Scientific reports confirm that toxins from plastic bottles and packaging leach into our bodies, even in utero. “We all carry a toxic body burden. The Environmental Working Group carried out a study in 2004 measuring the levels and types of toxins in the umbilical cord blood of 10 babies born at U. S. hospitals. They found an average of 200 chemicals per child tested. In other words, our babies are being born pre-polluted” (see “Toxic Babies”) . We now know these chemicals can affect neurological, endocrinal, and even the physiological development of fetuses.”

The link to various kinds of cancers is also being investigated. So the California bag ban is more than just a way to clean the place up. The legislation responds to growing concern over a complex set of ecological hazards. Concludes Cohen, “the fight against plastic pollution is not just an environmental issue. It’s a public health and social justice issue. Every one of us needs to understand these environmental and health risks.

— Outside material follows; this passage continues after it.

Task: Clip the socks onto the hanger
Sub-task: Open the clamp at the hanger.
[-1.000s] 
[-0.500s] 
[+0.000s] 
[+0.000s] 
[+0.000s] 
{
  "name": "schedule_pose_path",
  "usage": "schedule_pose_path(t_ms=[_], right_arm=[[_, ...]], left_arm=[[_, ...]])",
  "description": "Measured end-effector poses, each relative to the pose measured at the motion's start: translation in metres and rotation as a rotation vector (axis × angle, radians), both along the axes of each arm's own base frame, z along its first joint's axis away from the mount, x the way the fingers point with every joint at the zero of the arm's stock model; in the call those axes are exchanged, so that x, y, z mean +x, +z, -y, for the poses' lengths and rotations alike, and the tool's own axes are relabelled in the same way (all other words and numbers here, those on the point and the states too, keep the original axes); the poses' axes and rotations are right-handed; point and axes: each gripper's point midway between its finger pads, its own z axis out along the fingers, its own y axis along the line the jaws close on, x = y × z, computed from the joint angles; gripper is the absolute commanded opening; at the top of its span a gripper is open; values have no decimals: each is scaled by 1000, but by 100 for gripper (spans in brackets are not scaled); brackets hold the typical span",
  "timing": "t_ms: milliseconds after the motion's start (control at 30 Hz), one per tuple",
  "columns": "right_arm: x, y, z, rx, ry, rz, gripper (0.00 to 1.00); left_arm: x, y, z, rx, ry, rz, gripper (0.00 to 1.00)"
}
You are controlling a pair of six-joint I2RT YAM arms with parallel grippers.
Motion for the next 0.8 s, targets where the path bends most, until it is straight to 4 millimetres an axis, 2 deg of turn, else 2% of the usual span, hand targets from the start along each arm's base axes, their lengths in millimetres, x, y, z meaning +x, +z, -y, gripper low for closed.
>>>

And that takes us back to education, as Leslie (Tamminen) said — and on as large scale as possible.” The signing of the state-wide ban today is a huge step in the right direction. “But,” concludes Cohen, “we have to go beyond local efforts. This is just the tip of the iceberg, especially as we move away from fossils fuels—since plastic is a petroleum product! That’s why all of us who had a hand in the success of this legislation remain even more committed. We need to keep working at the national and international levels. Given the level of collaboration needed to get this bill signed, we know that we have our work cut out for us. Together we are turning the dial.”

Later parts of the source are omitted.